Le plaisir de lire

Inspiré d'un fait divers authentique, ce roman raconte la vie d'Ahmed, huitième fille d'un couple qui sans héritier mâle, décide d'élever celle-ci comme un garçon. Découvrant peu à peu dans le trouble et l'incertitude ce qui est dissimulé aux yeux de tous, Ahmed choisit d'assumer la révolte de son père, de vivre en homme et d'épouser une fille délaissée, bientôt sa complice dans une vertigineuse descente  aux enfers du mensonge social le plus fou.

Points, 1985, 209 pages

Les premiers paragraphes du roman

Il y avait d'abord ce visage allongé par quelques rides verticales, telles des cicatrices creusées par de lointaines insomnies, un visage mal rasé, travaillé par le temps. La vie - quelle vie ? une étrange apparence faite d'oubli - avait dû le malmener, le contrarier ou même l'offusquer. On pouvait y lire ou deviner une profonde blessure qu'un geste maladroit de la main ou un regard appuyé, un œil scrutateur ou malintentionné suffisaient à rouvrir. Il évitait de s'exposer à la lumière crue et se cachait les yeux avec son bras. La lumière du jour, d'une lampe ou de la pleine lune lui faisait mal : elle le dénudait, pénétrait sous sa peau et y décelait la honte ou des larmes secrètes. Il la sentait passer sur son corps comme une flamme qui brûlerait ses masque, une lame qui lui retirerait lentement le voile de chair qui maintenait entre lui et les autres la distance nécessaire. Que serait-il en effet si cet espace qui le séparait et le protégeait des autres venait à s'annuler ? Il serait projeté nu et sans défenses entre les mains de ceux qui n'avaient cessé de le poursuivre de leur curiosité, de leur méfiance et même d'une haine tenace; ils s'accommodaient mal du silence et de l'intelligence d'une figure qui les dérangeait par sa seule présence autoritaire et énigmatique.

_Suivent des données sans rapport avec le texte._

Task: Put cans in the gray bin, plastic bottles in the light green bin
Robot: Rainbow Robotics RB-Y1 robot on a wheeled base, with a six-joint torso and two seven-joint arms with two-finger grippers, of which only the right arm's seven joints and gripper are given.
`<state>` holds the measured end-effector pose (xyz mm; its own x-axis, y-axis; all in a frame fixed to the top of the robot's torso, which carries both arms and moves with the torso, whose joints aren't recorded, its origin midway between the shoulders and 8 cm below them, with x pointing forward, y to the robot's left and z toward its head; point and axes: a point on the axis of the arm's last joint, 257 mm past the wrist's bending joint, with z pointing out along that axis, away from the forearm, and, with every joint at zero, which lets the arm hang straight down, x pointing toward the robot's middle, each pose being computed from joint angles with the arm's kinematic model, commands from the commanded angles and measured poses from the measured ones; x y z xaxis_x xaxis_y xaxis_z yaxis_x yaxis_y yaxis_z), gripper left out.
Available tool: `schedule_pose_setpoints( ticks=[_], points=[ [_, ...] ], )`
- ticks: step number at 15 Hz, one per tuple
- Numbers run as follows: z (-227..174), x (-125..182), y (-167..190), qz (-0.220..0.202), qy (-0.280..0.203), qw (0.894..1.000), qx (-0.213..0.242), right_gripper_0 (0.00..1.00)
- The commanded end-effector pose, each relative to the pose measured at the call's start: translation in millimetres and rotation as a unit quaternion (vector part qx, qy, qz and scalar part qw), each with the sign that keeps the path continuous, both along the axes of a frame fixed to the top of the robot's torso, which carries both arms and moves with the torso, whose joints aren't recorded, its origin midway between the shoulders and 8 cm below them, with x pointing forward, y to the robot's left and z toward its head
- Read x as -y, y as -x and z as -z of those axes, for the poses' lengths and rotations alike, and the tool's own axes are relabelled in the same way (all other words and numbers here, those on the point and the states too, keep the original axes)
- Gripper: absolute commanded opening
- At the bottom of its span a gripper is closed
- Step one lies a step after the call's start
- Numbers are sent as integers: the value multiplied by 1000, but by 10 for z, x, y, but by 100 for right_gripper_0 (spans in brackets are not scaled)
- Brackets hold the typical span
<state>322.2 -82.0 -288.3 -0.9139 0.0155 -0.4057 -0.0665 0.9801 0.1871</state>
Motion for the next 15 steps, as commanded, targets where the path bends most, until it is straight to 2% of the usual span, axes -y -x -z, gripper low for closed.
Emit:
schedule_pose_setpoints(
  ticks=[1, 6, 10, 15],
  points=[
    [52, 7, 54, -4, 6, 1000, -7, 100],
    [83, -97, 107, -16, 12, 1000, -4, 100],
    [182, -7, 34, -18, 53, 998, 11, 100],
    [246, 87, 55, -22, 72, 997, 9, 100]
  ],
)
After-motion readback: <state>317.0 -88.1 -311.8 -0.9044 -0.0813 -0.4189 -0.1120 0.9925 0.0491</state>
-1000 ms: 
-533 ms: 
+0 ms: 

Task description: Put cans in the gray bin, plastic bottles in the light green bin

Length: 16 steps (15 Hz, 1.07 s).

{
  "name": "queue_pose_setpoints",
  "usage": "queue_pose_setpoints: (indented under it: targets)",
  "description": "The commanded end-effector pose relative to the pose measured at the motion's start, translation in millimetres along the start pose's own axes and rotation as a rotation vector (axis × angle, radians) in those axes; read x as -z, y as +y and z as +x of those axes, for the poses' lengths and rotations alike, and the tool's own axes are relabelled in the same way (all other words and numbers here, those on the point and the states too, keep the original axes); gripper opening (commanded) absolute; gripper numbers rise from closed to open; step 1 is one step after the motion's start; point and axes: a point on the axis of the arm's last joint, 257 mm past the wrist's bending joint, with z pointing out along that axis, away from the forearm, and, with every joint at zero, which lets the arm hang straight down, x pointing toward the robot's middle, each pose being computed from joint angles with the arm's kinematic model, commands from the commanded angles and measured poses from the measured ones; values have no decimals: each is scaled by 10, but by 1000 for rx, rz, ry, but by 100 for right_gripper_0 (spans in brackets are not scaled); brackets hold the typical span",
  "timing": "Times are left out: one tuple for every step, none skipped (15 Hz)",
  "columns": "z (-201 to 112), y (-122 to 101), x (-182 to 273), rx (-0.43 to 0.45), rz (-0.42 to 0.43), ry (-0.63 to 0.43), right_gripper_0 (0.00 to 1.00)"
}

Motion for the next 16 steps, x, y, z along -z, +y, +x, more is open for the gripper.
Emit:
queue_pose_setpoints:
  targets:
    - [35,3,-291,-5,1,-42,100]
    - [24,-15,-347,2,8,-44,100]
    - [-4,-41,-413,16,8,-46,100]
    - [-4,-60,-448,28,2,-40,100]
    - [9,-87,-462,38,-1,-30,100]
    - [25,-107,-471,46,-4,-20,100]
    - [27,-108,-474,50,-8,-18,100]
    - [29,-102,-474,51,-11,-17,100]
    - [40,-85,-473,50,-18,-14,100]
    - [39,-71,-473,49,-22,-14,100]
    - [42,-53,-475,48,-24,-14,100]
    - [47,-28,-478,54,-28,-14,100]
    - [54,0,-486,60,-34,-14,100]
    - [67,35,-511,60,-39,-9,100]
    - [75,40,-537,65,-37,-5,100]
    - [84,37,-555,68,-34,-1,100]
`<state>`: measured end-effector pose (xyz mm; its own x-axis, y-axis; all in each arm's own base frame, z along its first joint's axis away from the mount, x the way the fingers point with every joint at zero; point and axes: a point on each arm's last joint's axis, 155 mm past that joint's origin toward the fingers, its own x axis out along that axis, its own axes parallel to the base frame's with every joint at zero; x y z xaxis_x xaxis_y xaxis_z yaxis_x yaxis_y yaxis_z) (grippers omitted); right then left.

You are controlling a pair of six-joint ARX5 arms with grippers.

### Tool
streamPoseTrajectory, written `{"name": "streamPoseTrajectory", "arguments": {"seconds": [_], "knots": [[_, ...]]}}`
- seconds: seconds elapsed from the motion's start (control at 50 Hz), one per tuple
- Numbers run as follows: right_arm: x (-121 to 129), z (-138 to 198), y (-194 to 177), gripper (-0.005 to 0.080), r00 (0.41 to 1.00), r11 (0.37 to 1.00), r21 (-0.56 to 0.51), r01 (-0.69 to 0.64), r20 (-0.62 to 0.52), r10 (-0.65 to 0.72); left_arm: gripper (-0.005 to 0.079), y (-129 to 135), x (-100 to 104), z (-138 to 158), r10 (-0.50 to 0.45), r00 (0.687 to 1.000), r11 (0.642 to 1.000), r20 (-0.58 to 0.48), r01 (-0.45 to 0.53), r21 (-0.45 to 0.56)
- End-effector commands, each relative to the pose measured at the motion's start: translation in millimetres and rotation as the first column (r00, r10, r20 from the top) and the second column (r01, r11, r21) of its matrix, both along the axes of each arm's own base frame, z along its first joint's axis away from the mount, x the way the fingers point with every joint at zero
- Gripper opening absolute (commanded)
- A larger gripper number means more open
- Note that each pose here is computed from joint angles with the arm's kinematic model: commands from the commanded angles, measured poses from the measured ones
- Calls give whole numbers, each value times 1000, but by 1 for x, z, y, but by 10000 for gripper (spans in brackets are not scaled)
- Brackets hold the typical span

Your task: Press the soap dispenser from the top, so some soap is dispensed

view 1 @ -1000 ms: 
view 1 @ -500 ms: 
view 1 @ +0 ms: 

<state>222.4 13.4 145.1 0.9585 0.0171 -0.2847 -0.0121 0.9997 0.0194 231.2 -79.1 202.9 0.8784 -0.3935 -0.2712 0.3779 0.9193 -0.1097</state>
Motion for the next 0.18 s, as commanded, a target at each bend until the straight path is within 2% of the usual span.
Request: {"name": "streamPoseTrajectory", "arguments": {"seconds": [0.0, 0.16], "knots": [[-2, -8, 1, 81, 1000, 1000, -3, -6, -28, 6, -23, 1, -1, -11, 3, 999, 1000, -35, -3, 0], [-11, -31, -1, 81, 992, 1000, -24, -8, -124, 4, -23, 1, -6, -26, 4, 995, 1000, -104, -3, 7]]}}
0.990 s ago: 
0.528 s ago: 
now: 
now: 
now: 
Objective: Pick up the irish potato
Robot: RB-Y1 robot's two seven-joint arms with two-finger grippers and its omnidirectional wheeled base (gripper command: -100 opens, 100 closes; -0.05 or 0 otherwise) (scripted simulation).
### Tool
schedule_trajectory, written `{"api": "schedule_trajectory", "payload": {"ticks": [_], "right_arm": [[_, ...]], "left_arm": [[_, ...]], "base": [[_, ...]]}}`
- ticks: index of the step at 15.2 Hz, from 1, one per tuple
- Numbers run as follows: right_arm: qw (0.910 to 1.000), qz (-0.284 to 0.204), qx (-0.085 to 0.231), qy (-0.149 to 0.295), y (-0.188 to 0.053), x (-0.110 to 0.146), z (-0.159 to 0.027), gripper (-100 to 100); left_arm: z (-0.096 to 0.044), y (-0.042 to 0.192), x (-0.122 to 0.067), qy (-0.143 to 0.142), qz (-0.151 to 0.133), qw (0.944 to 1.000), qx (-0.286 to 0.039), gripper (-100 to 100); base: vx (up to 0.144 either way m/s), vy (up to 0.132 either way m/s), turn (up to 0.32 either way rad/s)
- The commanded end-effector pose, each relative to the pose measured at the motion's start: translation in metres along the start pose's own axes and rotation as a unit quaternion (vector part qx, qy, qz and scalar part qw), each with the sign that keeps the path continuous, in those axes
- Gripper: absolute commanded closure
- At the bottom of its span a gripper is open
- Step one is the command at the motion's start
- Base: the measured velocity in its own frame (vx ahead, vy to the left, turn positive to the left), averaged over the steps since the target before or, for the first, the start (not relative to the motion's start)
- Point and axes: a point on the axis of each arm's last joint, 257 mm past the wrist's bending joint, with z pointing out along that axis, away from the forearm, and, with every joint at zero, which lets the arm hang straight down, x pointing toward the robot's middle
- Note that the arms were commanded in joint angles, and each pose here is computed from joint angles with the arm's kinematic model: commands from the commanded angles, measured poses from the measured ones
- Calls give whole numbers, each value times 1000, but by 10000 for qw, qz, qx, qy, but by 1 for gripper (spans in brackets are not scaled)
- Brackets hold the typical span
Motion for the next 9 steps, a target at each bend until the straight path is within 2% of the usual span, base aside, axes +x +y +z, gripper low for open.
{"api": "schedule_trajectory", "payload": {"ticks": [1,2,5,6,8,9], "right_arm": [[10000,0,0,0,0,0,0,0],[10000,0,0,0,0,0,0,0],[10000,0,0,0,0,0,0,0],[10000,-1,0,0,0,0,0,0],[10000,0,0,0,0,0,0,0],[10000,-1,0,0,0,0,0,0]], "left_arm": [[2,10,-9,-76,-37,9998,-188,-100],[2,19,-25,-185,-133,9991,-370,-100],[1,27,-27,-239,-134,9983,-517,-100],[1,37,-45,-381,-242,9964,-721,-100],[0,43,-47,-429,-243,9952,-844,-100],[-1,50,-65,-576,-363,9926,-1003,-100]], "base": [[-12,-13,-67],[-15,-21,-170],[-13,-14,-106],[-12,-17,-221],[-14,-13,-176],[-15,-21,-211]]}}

La lumière le déshabillait. Le bruit le perturbait. Depuis qu'il s'était retiré dans cette chambre haute, voisine de la terrasse, il ne supportait plus le monde extérieur avec lequel il communiquait une fois par jour en ouvrant la porte à Malika, la bonne qui lui apportait la nourriture, le courrier et un bol de fleur d'oranger. Il aimait bien cette vieille femme qui faisait partie de la famille. Discrète et douce, elle ne lui posait jamais de questions mais une complicité devait les rapprocher.

Le bruit. Celui des voix aiguës ou blafardes. Celui des rires vulgaires, des chants lancinants des radios. Celui des seaux d'eau versés dans la cour. Celui des enfants torturant un chat aveugle ou un chien à trois pattes perdu dans ces ruelles où les bêtes et les fous se font piéger. Le bruit des plaintes et lamentations des mendiants.

Le bruit strident de l'appel à la prière mal enregistré et qu'un haut-parleur émet cinq fois par jour. Ce n'était plus un appel à la prière mais une incitation à l'émeute. Le bruit de toutes les voix et clameurs montant de la ville et restant suspendues là, juste au-dessus de sa chambre, le que le vent les disperse ou en atténue la force.